What NOT To Do: Lodging Disasters


These mistakes travel bloggers make talk about mistakes made around language barriers and cultural misunderstandings. This is a four-part series in collaboration with fellow travel bloggers. Follow the links at the end to read about language barriers and cultural misunderstandings, medical misadventures, attention errors, and my biggest travel mistakes.

Sleeping in a Park

A story from: Travel Collecting

This mistake to avoid while traveling occured in Spain. I arrived in Pamplona, Spain for the Running of the Bulls without a hotel or hostel reservation. Not surprisingly in retrospect, everything in town was totally booked out. Fortunately, they had it set up so that you could check luggage at the train station, so I left everything except my camera, cash and passport there, figuring I’d sleep in a park. However, the city was wise to that and trucks came by every few hours throughout the night and watered the lawns of the inner-city parks to discourage people sleeping on them.

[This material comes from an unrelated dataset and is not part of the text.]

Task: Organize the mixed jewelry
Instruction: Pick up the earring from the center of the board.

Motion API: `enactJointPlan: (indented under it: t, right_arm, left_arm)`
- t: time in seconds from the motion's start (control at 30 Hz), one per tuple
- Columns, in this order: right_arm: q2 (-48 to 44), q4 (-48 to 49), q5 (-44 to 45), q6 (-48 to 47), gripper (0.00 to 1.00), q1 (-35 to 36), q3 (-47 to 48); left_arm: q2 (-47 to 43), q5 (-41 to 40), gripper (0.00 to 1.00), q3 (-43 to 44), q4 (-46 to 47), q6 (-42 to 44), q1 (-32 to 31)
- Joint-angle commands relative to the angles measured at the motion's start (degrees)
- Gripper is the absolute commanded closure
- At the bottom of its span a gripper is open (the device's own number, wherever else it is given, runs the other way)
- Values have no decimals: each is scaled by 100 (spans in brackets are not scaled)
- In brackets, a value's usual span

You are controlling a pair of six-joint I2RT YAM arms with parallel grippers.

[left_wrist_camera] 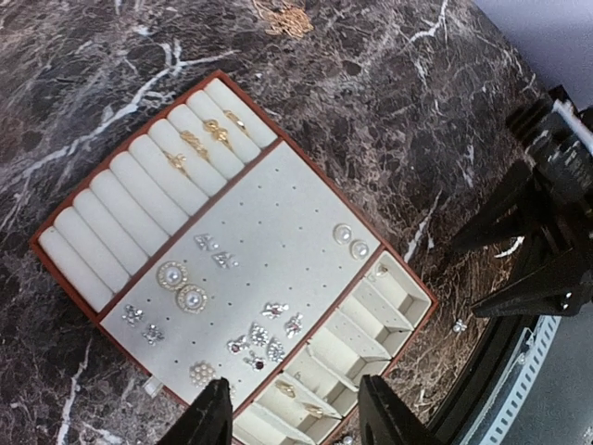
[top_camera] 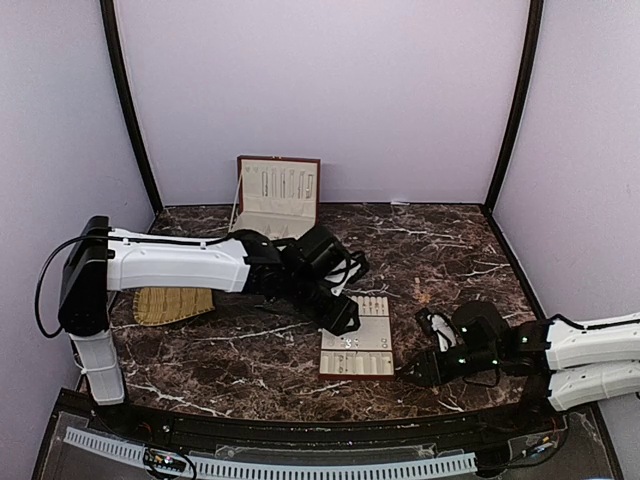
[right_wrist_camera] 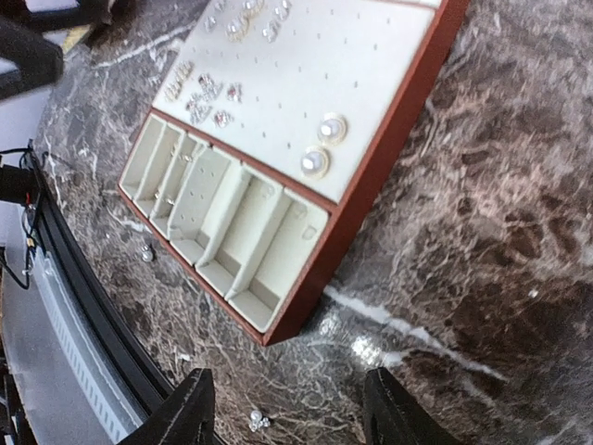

After two days of sleep exhaustion, I went to a park a little out of town and managed to get a few hours’ sleep. Unfortunately, on my way back into town at 5:00 am all alone, I was surrounded by a group of teenagers and mugged at knife point and had my camera stolen. The good news? I ran with the bulls and didn’t get gored!

Some of the biggest travel problems and most common travel mistakes come for lodging issues. There are many mistakes travel bloggers make related to lodging, and forgetting to reserve a hotel is just one of them. A bed of grass is definitely not as comfortable as a bed in a hotel room!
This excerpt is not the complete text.